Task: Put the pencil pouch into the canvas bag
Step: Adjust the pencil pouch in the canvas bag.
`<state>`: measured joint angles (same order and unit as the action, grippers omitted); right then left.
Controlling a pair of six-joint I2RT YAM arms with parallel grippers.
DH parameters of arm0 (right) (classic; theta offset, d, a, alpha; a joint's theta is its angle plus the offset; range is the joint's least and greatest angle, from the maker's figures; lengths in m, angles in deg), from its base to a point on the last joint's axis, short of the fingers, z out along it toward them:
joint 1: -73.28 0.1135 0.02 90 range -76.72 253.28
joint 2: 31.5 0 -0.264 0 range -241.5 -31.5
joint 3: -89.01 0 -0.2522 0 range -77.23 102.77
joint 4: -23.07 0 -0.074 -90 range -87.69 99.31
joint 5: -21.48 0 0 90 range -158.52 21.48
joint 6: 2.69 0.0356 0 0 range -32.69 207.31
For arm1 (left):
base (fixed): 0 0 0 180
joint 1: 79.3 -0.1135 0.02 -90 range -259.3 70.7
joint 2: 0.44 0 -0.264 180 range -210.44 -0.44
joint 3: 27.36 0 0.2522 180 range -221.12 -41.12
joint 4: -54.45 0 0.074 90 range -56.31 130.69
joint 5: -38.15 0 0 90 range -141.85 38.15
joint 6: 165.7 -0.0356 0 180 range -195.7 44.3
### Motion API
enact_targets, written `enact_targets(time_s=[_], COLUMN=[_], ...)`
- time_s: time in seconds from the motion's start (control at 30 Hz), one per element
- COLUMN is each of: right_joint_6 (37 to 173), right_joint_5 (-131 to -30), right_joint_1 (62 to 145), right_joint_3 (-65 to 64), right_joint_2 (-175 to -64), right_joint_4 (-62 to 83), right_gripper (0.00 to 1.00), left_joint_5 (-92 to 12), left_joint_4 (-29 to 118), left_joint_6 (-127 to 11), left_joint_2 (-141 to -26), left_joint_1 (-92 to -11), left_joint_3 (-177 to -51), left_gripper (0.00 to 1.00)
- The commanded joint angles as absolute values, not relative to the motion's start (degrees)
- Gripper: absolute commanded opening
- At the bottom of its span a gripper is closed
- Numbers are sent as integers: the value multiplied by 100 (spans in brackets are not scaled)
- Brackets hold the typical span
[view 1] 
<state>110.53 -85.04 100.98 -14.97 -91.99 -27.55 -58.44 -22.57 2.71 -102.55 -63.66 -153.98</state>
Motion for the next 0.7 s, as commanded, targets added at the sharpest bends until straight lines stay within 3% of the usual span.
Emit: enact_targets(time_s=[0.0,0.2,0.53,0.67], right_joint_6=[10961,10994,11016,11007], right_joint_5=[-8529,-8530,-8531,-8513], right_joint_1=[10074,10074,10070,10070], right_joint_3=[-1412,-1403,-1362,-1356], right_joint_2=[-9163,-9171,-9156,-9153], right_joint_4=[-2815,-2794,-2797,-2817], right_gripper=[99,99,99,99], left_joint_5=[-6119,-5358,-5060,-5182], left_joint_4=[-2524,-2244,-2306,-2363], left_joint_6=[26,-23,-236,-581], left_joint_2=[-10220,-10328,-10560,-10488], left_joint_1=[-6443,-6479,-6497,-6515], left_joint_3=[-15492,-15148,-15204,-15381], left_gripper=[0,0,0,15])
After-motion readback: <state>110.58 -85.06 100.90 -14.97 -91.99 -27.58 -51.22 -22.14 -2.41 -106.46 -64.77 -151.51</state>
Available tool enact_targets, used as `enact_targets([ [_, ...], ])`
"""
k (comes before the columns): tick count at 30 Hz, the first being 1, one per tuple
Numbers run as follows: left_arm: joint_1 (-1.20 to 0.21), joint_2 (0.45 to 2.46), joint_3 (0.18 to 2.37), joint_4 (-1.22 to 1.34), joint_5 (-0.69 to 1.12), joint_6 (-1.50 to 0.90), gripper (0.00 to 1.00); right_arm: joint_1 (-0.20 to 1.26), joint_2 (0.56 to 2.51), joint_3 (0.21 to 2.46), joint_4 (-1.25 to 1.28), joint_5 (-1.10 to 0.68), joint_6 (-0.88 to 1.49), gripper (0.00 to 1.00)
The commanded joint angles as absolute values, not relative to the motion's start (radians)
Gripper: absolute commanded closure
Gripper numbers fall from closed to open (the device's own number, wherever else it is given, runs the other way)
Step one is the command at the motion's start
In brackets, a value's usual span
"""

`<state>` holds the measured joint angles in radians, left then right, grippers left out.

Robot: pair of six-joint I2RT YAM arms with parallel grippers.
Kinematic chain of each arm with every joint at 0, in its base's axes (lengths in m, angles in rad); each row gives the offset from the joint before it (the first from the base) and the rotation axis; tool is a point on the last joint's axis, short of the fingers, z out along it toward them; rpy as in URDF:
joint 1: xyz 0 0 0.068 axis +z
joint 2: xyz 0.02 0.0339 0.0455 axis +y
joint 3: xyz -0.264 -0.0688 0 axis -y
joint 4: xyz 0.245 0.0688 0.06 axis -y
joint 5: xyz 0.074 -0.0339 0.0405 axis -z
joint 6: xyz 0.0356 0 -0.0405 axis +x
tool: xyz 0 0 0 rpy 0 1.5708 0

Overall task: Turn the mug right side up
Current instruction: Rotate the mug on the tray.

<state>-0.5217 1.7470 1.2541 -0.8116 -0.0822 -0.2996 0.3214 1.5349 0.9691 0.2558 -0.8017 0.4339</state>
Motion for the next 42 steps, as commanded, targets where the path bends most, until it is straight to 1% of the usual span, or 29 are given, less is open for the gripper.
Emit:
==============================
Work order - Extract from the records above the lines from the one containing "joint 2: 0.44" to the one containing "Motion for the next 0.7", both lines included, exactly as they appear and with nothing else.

Result -
joint 2: 0.44 0 -0.264 180 range -210.44 -0.44
joint 3: 27.36 0 0.2522 180 range -221.12 -41.12
joint 4: -54.45 0 0.074 90 range -56.31 130.69
joint 5: -38.15 0 0 90 range -141.85 38.15
joint 6: 165.7 -0.0356 0 180 range -195.7 44.3
### Motion API
enact_targets, written `enact_targets(time_s=[_], COLUMN=[_], ...)`
- time_s: time in seconds from the motion's start (control at 30 Hz), one per element
- COLUMN is each of: right_joint_6 (37 to 173), right_joint_5 (-131 to -30), right_joint_1 (62 to 145), right_joint_3 (-65 to 64), right_joint_2 (-175 to -64), right_joint_4 (-62 to 83), right_gripper (0.00 to 1.00), left_joint_5 (-92 to 12), left_joint_4 (-29 to 118), left_joint_6 (-127 to 11), left_joint_2 (-141 to -26), left_joint_1 (-92 to -11), left_joint_3 (-177 to -51), left_gripper (0.00 to 1.00)
- The commanded joint angles as absolute values, not relative to the motion's start (degrees)
- Gripper: absolute commanded opening
- At the bottom of its span a gripper is closed
- Numbers are sent as integers: the value multiplied by 100 (spans in brackets are not scaled)
- Brackets hold the typical span
[view 1] 
<state>110.53 -85.04 100.98 -14.97 -91.99 -27.55 -58.44 -22.57 2.71 -102.55 -63.66 -153.98</state>
Motion for the next 0.7 s, as commanded, targets added at the sharpest bends until straight lines stay within 3% of the usual span.

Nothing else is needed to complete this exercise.